> _Work to complete_:
For the records that follow, please set down exactly the lines between the one holding "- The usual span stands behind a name" and the one holding "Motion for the", inclusive, and only those.
◆ ◆ ◆ ◆ ◆
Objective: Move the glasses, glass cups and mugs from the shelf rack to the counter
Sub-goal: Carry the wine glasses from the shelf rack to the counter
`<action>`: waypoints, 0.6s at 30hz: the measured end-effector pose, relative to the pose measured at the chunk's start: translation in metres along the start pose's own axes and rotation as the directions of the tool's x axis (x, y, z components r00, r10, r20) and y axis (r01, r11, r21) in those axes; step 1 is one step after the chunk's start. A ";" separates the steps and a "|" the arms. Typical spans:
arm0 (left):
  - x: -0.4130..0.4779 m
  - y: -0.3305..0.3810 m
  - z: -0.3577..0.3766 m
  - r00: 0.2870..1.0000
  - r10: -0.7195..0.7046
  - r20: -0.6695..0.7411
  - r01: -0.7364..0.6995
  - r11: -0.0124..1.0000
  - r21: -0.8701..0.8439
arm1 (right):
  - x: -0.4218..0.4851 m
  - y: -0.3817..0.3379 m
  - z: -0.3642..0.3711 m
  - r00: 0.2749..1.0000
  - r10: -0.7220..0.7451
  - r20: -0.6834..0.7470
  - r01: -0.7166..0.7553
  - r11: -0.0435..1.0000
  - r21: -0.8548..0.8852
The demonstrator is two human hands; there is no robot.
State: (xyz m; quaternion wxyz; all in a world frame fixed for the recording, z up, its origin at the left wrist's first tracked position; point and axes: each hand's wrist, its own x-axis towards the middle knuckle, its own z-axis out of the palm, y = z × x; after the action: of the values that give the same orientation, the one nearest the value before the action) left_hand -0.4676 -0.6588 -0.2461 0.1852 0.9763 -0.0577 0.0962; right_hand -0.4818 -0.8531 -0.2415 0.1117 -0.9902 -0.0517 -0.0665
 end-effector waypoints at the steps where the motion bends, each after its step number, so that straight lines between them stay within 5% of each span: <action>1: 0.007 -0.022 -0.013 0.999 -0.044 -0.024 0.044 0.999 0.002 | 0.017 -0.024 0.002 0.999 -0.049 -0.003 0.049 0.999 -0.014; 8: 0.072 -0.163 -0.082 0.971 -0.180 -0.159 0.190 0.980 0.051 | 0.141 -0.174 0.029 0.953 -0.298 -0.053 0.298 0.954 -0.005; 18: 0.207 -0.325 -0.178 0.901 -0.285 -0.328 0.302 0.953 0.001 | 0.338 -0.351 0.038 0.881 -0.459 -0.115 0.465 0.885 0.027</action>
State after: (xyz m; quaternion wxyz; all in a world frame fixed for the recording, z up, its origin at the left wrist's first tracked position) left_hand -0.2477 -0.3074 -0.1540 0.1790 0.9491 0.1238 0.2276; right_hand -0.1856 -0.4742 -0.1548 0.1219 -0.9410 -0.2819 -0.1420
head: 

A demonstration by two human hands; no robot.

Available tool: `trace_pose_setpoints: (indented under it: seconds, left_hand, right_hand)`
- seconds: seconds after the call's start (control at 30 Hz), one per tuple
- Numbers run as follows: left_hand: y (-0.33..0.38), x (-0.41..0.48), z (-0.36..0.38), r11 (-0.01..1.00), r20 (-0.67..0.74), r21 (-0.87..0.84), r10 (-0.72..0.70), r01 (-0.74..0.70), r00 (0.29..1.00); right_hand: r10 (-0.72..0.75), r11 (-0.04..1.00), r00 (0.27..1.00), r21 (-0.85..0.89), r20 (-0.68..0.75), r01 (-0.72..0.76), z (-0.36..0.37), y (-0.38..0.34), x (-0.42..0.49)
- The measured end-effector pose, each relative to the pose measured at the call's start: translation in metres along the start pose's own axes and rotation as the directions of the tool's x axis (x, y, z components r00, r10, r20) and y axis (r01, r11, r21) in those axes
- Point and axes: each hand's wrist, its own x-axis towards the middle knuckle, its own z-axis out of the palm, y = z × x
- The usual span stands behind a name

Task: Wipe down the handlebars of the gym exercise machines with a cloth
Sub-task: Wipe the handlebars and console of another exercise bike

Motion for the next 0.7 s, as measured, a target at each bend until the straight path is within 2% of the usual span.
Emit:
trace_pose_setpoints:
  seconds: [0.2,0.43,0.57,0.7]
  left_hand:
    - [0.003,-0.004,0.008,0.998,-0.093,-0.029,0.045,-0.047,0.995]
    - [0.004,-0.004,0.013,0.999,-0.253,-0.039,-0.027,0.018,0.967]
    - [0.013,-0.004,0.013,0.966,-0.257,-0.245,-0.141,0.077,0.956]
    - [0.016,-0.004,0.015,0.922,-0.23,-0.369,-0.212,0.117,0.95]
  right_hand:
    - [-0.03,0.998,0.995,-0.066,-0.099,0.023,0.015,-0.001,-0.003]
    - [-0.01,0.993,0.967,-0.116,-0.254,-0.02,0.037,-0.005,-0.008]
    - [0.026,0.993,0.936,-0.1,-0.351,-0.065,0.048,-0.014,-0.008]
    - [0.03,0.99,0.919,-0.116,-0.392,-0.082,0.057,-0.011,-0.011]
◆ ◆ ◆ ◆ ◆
> _Answer to this problem_:
- The usual span stands behind a name

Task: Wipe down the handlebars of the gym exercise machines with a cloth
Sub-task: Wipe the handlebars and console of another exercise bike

Motion for the next 0.7 s, as measured, a target at each bend until the straight path is within 2% of the usual span.

The given output is complete.